What is wrong with Venezuela? Food riots. Wild inflation. But the country has the world’s largest oil reserves, even greater than Saudi Arabia.
According to the CIA Factbook, this is how the top 10 look in terms of proved reserves:
Rank | Country | (BBL) | Date of Information |
1 | Venezuela | 298,400,000,000 | 1 January 2015 est. |
2 | Saudi Arabia | 268,300,000,000 | 1 January 2015 est. |
3 | Canada | 171,000,000,000 | 1 January 2015 est. |
4 | Iran | 157,800,000,000 | 1 January 2015 est. |
5 | Iraq | 144,200,000,000 | 1 January 2015 est. |
6 | Kuwait | 104,000,000,000 | 1 January 2015 est. |
7 | Russia | 103,200,000,000 | 1 January 2015 est. |
8 | UAE | 97,800,000,000 | 1 January 2015 est. |
9 | Libya | 48,360,000,000 | 1 January 2015 est. |
10 | Nigeria | 37,070,000,000 | 1 January 2015 est. |
The United States is 11th on the list at 36,520,000,000 BBL. All the numbers are unreliable if shale deposits are taken out.

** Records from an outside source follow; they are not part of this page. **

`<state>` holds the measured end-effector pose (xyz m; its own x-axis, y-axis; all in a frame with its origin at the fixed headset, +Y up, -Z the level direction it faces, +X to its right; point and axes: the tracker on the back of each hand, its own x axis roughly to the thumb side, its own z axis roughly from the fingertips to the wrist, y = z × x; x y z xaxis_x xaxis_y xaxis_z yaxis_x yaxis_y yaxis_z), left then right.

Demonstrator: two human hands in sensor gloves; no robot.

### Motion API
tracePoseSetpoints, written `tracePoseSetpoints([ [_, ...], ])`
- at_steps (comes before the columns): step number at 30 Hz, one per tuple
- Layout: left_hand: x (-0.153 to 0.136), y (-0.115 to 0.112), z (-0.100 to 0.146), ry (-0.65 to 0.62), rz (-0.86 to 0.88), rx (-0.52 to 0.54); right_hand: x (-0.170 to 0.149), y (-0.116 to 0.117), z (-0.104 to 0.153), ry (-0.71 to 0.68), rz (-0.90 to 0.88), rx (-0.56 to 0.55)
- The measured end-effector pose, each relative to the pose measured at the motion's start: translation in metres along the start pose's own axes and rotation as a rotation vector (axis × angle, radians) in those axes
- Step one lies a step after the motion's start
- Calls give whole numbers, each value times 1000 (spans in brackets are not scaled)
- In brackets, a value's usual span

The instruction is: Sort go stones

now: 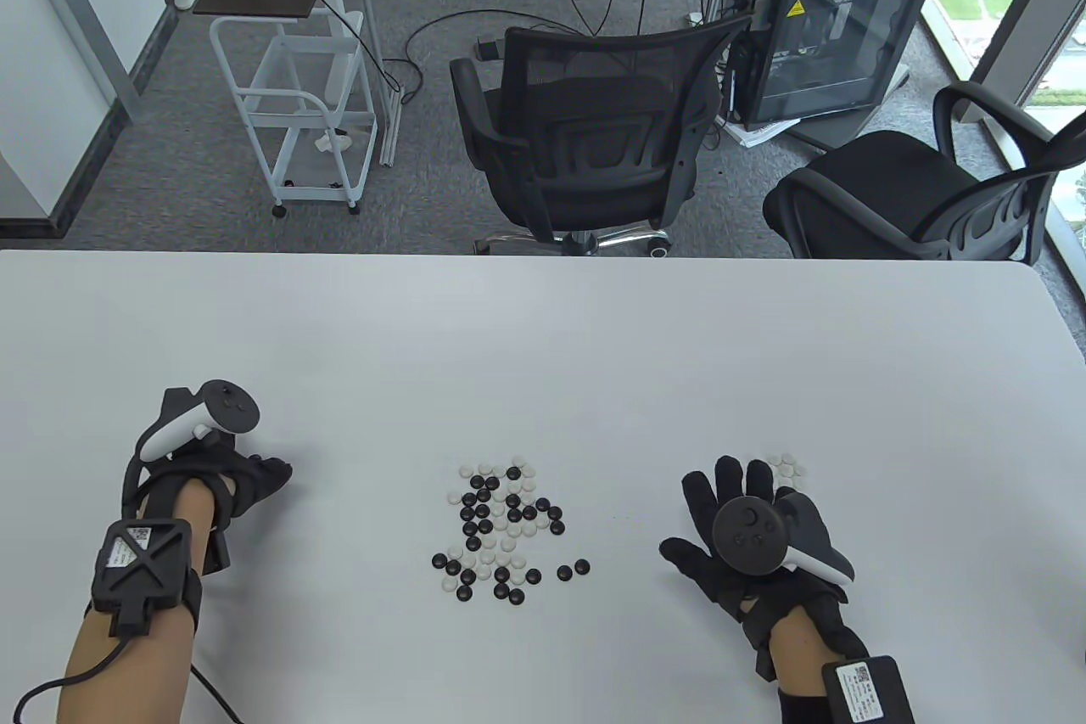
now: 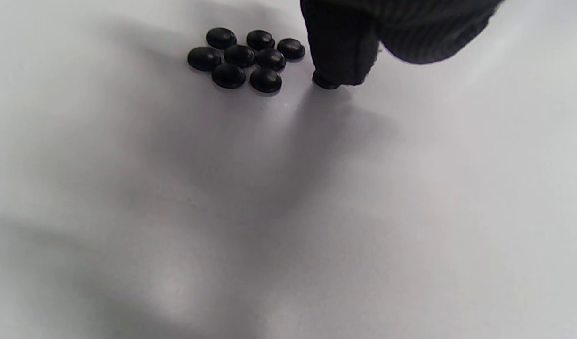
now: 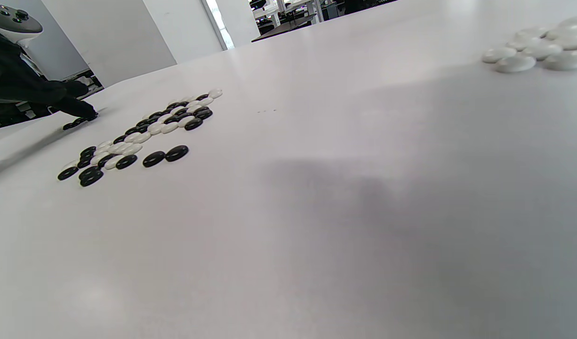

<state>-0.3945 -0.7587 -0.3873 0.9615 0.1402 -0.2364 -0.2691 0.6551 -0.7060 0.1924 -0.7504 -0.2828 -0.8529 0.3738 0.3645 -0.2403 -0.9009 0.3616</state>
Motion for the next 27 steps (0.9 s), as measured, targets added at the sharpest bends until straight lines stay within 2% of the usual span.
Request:
tracePoseSetpoints([
  [7, -2, 2, 4, 40, -24, 7, 1, 0, 0, -1, -3, 4],
  [11, 14, 6, 17, -40, -41, 34, 1, 0, 0, -2, -4, 3],
  [17, 68, 0, 47, -187, -210, 31, 2, 0, 0, -9, -2, 0],
  [22, 120, -27, 69, -311, -371, -13, 4, 0, -1, -13, 0, -2],
  [27, 154, -55, 77, -404, -478, -48, 4, 1, 0, -13, -1, -2],
])
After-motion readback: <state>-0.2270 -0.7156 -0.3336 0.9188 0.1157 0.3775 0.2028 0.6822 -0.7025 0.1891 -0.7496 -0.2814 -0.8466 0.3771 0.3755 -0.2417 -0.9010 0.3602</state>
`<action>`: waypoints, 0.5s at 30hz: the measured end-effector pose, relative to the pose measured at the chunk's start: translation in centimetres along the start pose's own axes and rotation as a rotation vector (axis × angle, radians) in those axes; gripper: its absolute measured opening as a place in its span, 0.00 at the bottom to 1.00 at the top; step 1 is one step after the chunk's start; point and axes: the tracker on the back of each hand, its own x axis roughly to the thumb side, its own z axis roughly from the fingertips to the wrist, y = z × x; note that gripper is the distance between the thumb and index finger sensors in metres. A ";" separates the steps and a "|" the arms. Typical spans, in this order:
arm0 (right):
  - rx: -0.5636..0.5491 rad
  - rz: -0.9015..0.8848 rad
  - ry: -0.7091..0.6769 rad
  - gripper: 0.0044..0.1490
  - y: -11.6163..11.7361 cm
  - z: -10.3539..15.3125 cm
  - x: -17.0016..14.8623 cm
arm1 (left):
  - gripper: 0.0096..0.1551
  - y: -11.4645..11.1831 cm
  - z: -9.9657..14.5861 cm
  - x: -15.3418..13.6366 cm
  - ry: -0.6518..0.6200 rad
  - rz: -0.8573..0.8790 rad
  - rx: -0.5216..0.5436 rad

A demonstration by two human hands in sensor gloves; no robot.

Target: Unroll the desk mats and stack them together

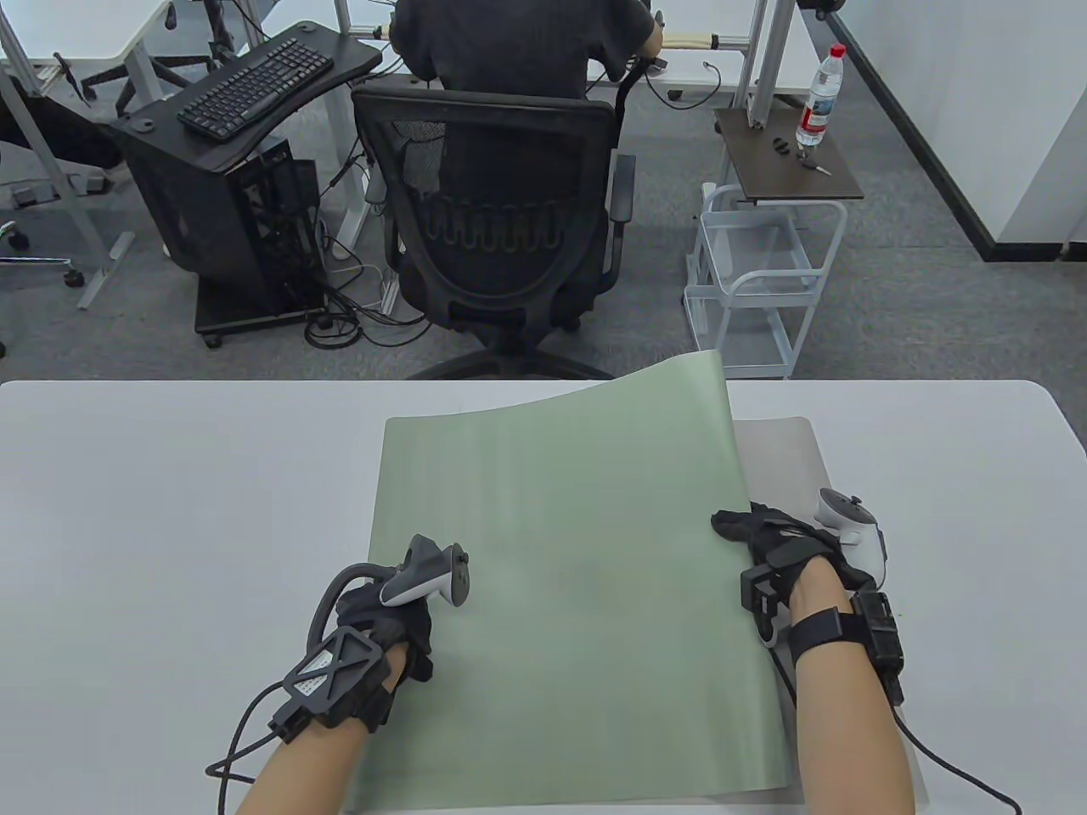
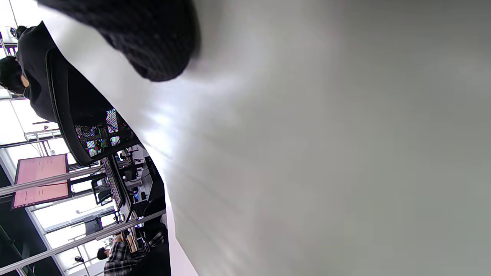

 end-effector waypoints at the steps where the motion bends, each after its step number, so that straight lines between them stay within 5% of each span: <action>1: 0.016 0.004 0.000 0.24 0.2 -0.1 0.1 | 0.57 0.0 0.0 0.0 0.000 0.000 -0.001; 9: 0.005 0.054 0.014 0.27 0.3 -0.3 0.1 | 0.57 0.0 0.0 0.1 0.002 -0.001 -0.003; 15: 0.003 0.038 0.026 0.38 -0.6 0.0 -0.2 | 0.57 0.0 0.0 0.1 0.003 -0.003 -0.003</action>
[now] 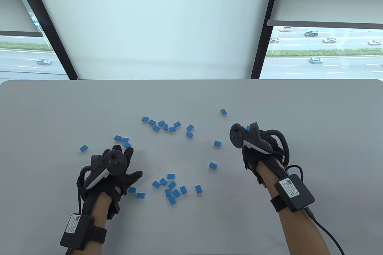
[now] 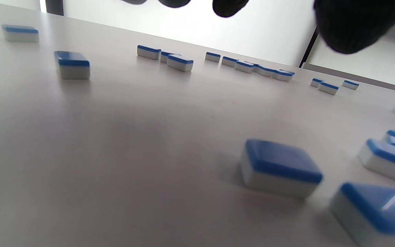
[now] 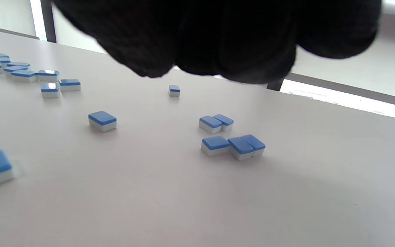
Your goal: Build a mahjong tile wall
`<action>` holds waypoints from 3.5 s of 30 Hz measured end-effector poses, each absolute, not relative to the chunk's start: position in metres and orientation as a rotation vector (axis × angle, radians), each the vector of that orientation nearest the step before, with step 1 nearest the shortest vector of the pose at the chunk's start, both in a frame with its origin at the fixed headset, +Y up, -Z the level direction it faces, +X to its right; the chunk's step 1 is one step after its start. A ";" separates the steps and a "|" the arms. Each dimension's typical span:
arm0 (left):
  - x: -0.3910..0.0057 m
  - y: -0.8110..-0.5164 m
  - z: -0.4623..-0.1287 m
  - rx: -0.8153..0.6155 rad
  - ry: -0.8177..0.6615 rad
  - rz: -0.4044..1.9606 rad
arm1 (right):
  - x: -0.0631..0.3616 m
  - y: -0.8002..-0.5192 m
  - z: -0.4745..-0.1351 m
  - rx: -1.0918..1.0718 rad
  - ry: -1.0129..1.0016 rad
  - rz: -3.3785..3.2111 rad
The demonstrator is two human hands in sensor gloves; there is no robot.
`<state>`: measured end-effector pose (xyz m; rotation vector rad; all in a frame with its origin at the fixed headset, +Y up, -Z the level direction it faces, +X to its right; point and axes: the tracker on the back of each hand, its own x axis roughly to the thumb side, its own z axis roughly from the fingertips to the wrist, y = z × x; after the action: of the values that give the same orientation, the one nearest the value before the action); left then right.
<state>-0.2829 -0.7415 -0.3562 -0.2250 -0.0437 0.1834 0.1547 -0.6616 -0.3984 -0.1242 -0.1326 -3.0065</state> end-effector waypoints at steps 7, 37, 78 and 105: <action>-0.283 -0.742 -0.355 -0.228 -0.037 0.177 | 0.195 -0.652 -0.366 -0.103 0.070 -3.117; -0.288 -0.740 -0.353 -0.233 -0.018 0.204 | 0.231 -0.736 -0.351 0.039 -0.295 -3.053; -0.286 -0.738 -0.356 -0.222 -0.037 0.200 | 0.184 -0.713 -0.449 0.222 -0.289 -2.980; -0.293 -0.739 -0.356 -0.241 -0.005 0.218 | 0.191 -0.733 -0.479 0.158 -0.339 -2.810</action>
<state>-0.2926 -0.7393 -0.3559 -0.2412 -0.0054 0.2182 0.1908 -0.7330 -0.4792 0.1575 -0.3390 -2.8096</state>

Venezuela’s problem is that it cannot get oil out of the ground. If it could, crude sales might produce enough money to solve some of the nation’s problems. According to CNN Money:
At a time when most OPEC countries are ramping up oil output, Venezuela produced just 2.15 million barrels of crude oil per day in June, according to S&P Global Platts estimates. That’s the weakest pace since February 2003, Platts said.
Venezuela’s shrinking oil production is a reflection of the country’s grim financial situation, which has caused rolling blackouts that have even left oil facilities in the dark. And because of how critical oil is to Venezuela’s economy — oil accounts for 96% of exports — the declines threaten to exacerbate the already-dire situation, where a severe food shortage has led to waves of looting.
Consider the irony. If Venezuela had the money from its oil production, it could pull itself out of its tail spin. If it could pull oil out of the ground, it would have an energy grid to support that production. It is a vicious circle that cannot be broken without outside investment. Big oil has been burned by a government that once nationalized some of its assets. That behavior has come back to haunt it.
Can the situation improve near term? The IMF offered the following assessment last month:
This paper presents a stylized general equilibrium model of the Venezuelan economy. The model explains how the recent sharp fall in oil revenue combines with foreign exchange rationing to produce a steep rise in inflation. Counterintuitively, a devaluation of the official exchange rate could temporarily reduce inflation. The model also explains how the hyper-depreciation of the black market exchange rate reflects prices in the most distorted goods markets.
The black market in the nation is huge. That means the answer is no.